Grimly, he said, “Your name is Vasilisa Petrovna. Your father was a country lord named Pyotr Vladimirovich. As a child you stole honey-cakes—no, look at me.” He lifted her face forcibly to his, kept on with his strange litany. Telling her true things. Not part of the nightmare.

Mercilessly he went on, “And then your horse was killed by the mob.”

She jerked in his grip, denying the truth of it. Perhaps, she thought suddenly, she could make it so that Solovey had never died, here in this nightmare where anything was possible. But he shook her, lifted her chin so that she had to meet his eyes again, spoke into her ear, the voice of winter in this airless cellar, reminding her of her joys and her mistakes, her loves and her flaws, until she found herself back in her own skin, shaken but able to think.

She realized how close she had come, in that dark treasure-room, with reality collapsing like a rotten tree, to going mad. Realized, too, what had happened to Kaschei, how he had become a monster.

“Mother of God,” she breathed. “Ded Grib—he said that magic makes men mad. But I didn’t really understand…”

Morozko’s eyes searched hers, and then some indefinable tension seemed to go out of him. “Why do you think so few people do magic?” he asked, getting hold of himself, stepping back. She could still feel the impress of his fingers, realized how hard he had been gripping her. As hard as she’d held him.

“Chyerti do,” she said.

“Chyerti do tricks,” he said. “Men and women are far stronger.” He paused. “Or they go mad.” He knelt beside the chest she had opened.

“And it is easier to fall prey to fear and madness, when the Bear is abroad.”

She drew a deep breath, and knelt beside him before the open chest. In it lay the golden bridle.

Twice before she had seen it, once in daylight on Pozhar’s head and once again in a dark stable, where the gold paled to nothing beside the mare’s brilliance. But this time it lay on a fine cushion, glimmering with an unpleasant sheen.

Morozko took the thing in his hands, so that the pieces of it spilled like water across his fingers. “No chyert could have made this,” he said, turning it over. “I do not know how Kaschei did it.” He sounded torn between admiration and horror. “But it would, I think, bind anything it was put on, flesh or spirit.”

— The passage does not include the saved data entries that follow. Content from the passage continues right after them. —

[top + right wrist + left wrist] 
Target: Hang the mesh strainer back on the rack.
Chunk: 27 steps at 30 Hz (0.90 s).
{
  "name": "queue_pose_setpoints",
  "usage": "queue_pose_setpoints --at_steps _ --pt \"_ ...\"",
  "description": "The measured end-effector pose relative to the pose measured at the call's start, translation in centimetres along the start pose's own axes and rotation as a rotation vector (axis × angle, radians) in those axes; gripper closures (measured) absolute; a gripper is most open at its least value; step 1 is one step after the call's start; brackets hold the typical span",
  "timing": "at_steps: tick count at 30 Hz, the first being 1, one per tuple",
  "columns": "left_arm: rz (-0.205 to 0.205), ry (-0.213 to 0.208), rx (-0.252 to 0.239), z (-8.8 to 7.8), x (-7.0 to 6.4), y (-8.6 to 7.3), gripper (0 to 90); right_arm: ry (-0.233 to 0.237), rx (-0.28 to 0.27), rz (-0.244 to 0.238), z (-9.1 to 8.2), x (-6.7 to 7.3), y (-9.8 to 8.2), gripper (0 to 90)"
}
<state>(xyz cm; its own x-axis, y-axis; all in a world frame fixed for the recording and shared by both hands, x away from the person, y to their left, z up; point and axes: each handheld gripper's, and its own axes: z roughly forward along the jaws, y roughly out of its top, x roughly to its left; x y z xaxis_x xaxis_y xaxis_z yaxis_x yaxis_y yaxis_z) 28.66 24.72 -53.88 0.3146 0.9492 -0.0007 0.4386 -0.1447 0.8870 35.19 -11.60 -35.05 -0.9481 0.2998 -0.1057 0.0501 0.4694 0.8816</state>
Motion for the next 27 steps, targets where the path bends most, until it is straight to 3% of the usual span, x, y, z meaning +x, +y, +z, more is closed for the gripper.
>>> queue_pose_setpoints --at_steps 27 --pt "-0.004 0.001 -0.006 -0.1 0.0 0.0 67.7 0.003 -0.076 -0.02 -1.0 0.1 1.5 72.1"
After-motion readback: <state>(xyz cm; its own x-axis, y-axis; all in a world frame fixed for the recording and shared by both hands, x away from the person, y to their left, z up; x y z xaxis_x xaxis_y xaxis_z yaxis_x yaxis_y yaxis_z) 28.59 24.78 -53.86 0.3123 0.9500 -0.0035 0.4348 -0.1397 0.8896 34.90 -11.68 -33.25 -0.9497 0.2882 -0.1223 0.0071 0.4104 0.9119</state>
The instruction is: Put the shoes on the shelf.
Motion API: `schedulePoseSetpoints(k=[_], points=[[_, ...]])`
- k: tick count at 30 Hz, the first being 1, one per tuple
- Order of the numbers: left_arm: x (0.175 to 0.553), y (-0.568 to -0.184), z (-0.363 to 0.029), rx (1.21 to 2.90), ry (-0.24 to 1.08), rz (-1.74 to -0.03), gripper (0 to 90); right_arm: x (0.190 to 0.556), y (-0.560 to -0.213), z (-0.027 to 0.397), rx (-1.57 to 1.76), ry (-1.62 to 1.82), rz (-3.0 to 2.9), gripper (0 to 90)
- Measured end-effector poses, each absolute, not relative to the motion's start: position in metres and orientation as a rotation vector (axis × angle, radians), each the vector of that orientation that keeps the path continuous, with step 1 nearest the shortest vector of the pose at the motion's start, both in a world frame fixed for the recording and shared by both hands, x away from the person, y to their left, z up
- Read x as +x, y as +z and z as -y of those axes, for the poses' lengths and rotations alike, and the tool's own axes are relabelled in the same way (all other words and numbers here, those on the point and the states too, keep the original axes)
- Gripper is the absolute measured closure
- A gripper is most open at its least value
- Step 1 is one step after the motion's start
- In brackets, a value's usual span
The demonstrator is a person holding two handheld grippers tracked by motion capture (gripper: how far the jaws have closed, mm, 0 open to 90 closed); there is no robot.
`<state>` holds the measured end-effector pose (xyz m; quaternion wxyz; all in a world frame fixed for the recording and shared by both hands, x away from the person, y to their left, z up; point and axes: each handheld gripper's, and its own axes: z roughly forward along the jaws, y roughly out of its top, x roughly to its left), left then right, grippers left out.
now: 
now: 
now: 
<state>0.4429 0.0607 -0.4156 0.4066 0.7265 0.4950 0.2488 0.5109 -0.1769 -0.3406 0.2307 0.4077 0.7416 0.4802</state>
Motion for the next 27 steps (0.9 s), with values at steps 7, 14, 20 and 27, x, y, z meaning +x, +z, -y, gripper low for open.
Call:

She reached down flinching hands. The gold was heavy, supple, the bit a horrible, spiked thing. Vasya shuddered in sympathy, thinking of the scars on Pozhar’s face. Hastily she undid the straps and buckles, reins and headstall, so that she was left with two golden ropes. The bit she flung to the floor. The other pieces lay in her hands like quiescent snakes. “Can you use these?” she asked, offering them to Morozko.

He put a hand to the gold, hesitated. “No,” he said. “It is a magic made by mortals, and for them.”

“All right,” said Vasya. She wound the golden ropes one about each wrist, making sure she could snap them loose quickly, at need. “Then let’s go find him.”

Outside there came another crack of thunder.

23.

Faith and Fear

KONSTANTIN FINISHED QUIETING THE CROWD at the Grand Prince of Moscow’s gates. The Princess of Serpukhov’s carriage was being unharnessed; the woman herself had already disappeared, with her attendant, up the terem-steps.

One day, Konstantin thought grimly, he wasn’t going to soothe the people of Moscow anymore but rouse them to savagery once again.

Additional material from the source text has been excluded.